#### Problem:
Begin at the line containing "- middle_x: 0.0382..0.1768" in the data below and go on through the line containing "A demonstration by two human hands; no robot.", repeating each line exactly; include both ends and no other line.

#### Information supplied:
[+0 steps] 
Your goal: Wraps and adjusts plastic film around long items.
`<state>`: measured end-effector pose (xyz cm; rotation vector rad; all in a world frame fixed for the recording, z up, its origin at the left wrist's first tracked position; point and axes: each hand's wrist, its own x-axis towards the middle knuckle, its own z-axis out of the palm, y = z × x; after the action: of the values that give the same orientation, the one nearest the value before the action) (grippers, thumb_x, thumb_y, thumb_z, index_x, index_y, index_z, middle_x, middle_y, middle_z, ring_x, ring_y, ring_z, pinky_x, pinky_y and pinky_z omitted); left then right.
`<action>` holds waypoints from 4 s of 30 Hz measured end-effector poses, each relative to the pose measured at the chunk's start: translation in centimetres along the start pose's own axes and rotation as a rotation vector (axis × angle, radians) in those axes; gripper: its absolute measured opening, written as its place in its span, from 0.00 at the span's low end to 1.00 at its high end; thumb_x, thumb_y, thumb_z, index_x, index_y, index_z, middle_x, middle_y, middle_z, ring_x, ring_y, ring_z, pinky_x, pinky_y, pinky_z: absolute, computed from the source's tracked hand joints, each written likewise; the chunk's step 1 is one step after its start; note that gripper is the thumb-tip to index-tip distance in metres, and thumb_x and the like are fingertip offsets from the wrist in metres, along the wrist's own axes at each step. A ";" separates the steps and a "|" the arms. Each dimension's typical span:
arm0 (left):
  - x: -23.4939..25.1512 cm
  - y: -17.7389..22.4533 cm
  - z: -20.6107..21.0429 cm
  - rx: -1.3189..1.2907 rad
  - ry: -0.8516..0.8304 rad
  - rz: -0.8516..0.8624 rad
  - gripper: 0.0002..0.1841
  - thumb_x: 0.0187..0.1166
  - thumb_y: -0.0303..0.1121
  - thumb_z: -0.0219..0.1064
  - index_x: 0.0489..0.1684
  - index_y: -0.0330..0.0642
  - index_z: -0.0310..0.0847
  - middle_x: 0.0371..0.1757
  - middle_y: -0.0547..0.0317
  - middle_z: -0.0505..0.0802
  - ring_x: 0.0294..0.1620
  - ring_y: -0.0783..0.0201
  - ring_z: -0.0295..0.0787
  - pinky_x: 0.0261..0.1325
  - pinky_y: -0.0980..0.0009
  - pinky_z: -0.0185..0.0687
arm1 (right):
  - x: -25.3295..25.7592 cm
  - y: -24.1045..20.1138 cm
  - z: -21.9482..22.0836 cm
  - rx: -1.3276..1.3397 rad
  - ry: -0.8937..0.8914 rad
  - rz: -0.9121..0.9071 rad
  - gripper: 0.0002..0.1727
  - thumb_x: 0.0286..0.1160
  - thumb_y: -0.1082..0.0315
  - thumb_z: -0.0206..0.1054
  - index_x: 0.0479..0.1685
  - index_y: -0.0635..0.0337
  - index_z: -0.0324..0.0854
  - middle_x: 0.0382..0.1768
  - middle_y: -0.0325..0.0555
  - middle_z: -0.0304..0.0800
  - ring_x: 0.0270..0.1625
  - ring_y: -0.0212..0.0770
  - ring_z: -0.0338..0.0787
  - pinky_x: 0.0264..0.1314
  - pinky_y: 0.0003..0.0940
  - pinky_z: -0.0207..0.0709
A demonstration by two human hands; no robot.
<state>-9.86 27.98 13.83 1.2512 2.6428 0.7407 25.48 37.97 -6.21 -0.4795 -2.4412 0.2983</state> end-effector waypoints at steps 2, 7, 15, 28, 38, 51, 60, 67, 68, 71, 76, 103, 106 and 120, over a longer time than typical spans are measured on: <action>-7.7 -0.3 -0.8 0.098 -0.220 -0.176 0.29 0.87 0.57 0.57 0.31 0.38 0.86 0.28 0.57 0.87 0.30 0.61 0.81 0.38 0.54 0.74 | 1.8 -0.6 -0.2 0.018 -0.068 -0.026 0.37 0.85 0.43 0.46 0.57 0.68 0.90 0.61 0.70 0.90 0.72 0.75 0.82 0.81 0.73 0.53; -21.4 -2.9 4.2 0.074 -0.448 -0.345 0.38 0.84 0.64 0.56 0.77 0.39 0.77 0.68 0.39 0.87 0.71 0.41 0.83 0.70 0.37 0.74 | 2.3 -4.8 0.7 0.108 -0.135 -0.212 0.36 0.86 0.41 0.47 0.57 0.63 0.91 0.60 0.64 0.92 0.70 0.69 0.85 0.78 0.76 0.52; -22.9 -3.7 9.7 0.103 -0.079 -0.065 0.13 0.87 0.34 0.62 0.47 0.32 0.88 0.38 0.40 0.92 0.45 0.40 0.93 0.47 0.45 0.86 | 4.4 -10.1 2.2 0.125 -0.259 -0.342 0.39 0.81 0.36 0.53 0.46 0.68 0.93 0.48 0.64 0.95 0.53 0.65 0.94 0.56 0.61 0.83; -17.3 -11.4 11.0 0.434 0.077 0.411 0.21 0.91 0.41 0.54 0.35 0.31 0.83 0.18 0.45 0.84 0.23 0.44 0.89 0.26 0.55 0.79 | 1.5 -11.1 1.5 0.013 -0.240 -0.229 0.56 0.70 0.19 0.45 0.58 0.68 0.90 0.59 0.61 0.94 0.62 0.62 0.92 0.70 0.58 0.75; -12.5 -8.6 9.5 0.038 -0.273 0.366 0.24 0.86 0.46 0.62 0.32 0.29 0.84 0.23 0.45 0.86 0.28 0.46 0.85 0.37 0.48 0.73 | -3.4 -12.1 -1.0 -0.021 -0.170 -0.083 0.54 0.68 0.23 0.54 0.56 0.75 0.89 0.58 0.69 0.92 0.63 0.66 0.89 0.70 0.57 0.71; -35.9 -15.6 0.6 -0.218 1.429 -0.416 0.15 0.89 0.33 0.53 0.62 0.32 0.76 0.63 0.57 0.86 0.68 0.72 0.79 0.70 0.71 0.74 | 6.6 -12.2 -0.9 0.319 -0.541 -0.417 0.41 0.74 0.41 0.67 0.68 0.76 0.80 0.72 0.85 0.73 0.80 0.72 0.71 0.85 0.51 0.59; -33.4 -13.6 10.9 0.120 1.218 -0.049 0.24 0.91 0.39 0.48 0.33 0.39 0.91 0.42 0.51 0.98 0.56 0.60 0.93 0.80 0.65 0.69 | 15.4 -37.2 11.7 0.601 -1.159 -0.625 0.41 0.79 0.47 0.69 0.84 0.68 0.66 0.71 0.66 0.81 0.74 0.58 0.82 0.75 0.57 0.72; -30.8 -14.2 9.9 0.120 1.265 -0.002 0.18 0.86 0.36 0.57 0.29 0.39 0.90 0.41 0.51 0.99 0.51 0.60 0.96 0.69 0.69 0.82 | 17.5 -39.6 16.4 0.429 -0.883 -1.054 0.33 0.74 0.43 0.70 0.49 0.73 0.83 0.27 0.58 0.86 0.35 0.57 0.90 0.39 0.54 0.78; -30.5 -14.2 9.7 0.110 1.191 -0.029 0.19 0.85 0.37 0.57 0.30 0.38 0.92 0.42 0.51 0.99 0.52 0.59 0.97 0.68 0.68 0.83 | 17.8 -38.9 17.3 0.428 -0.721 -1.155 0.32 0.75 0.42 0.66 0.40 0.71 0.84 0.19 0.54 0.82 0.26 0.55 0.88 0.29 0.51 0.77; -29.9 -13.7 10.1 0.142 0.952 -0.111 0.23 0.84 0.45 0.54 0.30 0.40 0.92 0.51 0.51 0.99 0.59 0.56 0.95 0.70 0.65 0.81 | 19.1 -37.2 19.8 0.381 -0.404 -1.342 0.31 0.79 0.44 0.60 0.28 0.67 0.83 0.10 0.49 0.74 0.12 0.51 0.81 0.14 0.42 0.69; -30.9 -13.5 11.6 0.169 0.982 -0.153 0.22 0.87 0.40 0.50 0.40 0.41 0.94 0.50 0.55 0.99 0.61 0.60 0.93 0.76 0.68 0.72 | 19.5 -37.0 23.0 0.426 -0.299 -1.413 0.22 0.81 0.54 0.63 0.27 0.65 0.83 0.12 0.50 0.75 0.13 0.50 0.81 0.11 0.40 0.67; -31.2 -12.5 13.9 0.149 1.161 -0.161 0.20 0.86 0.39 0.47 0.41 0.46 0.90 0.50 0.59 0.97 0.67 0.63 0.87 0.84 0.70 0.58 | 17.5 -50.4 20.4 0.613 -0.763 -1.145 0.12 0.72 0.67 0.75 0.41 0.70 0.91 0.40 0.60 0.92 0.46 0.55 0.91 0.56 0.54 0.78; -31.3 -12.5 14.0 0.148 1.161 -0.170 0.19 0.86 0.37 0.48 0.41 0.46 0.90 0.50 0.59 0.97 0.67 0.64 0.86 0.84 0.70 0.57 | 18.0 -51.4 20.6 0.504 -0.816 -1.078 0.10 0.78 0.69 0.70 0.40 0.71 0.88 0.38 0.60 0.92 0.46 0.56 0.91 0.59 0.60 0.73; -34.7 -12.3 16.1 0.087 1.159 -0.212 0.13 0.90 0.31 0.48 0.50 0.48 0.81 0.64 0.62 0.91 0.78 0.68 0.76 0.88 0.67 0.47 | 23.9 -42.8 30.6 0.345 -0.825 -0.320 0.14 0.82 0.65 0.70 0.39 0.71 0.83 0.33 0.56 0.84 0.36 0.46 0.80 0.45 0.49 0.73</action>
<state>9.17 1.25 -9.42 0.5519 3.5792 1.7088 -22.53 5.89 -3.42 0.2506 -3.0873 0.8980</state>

#### Response to the task:
  - middle_x: 0.0382..0.1768
  - middle_y: -0.0325..0.0555
  - middle_z: -0.0304..0.0800
  - ring_x: 0.0270..0.1625
  - ring_y: -0.0212..0.0770
  - ring_z: -0.0338..0.0787
  - pinky_x: 0.0264..0.1314
  - pinky_y: 0.0003..0.0940
  - pinky_z: -0.0207..0.0709
A demonstration by two human hands; no robot.

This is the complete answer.